Distant Doctors: A Surgical Theater in Romania
– By Cristina A. Pop –
Someone has a fondness for purple decor, I decide, as I look around the examination room at a gigantic poster of blooming irises, a mauve plastic cover atop the gynecological table, and a vase of artificial lilac cuttings on the windowsill. No need to look further: sitting at a desk covered in patient paperwork, the doctor sports a lavender gown. We have been chatting for twenty minutes in this brightly lit examination room located in the gynecological cancers section of a public oncologic clinic in Romania. The doctor answers my questions, obviously proud of the advances in cervical cancer treatment through intracavitary brachytherapy.
Earlier, the doctor, a gynecologic oncologist, walked me through the stages of a full brachytherapy session, assisted by a medical resident and a technician. After a quick pelvic exam by the doctor, the resident inserted a ring-shaped radioactive device into a patient’s cervix. The patient was then left alone, laying on the bed, in a room whose now carefully sealed doors featured the three-bladed black radiation warning on a yellow background sign. Gathered in an adjacent room, we observed the patient via video camera while the technician started the computer-assisted irradiation session. On the screen, a tridimensional animation showed radioactive waves slowly filling the optimal pear-shaped volume around the patient’s cervix designed to target the malignant tumor, while sparing her bladder and uterus.
After watching the intracervical device flooded with iridium-192 and observing the “dose sculpting” on the tomography, I scribble down field notes during a quick debriefing with the doctor. I ask her about radiation doses, duration, and distance to tumor, and about the efficacy of brachytherapy in various categories of patients. But the doctor, quite emphatically, wants me to remember one thing: “A good oncologist will look directly at a woman’s cervix the same way a beautician looks straight at her face.”
Given that I have just witnessed state of the art cancer treatment technology in action via a computer screen, I am surprised by the doctor’s statement expressing a fundamental trust in the power of the (trained) naked eye. I have always assumed that it was the use (and abuse) of medical screening technologies that produced spikes in the number of diagnosed conditions, including cancers. How could the fallible human gaze, unenhanced by machines, be better at detecting the slow and silent killers located deep inside the body?
“Given that I have just witnessed state of the art cancer treatment technology in action via a computer screen, I am surprised by the doctor’s statement expressing a fundamental trust in the power of the (trained) naked eye.”

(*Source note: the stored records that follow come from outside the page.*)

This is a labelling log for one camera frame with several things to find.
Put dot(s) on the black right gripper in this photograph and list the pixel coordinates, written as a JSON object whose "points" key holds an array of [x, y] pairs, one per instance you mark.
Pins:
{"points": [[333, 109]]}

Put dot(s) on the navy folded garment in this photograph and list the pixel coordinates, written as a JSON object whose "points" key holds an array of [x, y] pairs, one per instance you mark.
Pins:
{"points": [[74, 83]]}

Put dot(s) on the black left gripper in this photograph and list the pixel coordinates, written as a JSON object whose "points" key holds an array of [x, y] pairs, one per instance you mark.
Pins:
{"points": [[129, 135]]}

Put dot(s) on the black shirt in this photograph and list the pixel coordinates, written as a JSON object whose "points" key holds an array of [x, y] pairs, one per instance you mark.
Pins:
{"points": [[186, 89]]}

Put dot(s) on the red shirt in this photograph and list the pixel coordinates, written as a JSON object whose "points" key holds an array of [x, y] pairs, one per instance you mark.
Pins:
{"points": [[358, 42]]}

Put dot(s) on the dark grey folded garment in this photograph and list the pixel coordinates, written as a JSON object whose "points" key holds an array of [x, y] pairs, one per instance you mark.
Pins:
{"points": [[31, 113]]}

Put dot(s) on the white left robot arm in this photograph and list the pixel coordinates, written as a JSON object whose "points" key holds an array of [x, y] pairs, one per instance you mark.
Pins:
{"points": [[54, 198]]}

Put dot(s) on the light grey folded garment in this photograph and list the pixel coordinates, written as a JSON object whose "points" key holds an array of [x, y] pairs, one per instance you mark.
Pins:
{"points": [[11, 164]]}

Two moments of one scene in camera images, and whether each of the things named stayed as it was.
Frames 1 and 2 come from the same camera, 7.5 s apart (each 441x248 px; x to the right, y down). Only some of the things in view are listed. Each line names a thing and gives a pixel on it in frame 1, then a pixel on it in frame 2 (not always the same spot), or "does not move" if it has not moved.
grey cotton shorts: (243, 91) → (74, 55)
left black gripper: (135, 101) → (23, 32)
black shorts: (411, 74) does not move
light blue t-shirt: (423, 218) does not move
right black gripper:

The gynecologic oncologist’s assertion confirms, but also expands, my knowledge about the ethnographic value of questioning medical practitioners. After years of fieldwork involving women in a small town in southern Romania, I recently published a book about cervical cancer. Aware of what I haven’t tackled yet, I see this publication as the first in a series of three volumes. The book is about women and their reproductive experiences in a country with intriguingly high cervical cancer incidence and mortality. Yet, women’s stories reflect only one of the many ways to understand the current cervical cancer crisis in Romania. What do doctors who encounter cervical cancer patients in the clinic have to say? How does bureaucracy generate and obscure cervical cancer prevention programs all the way from the Health Ministry and NGOs to rural family physicians’ practices? Attempting to answer these questions and to gain new insight into the management of cervical cancers in Romania is part of the reason I have shifted my research location to the oncology hospital.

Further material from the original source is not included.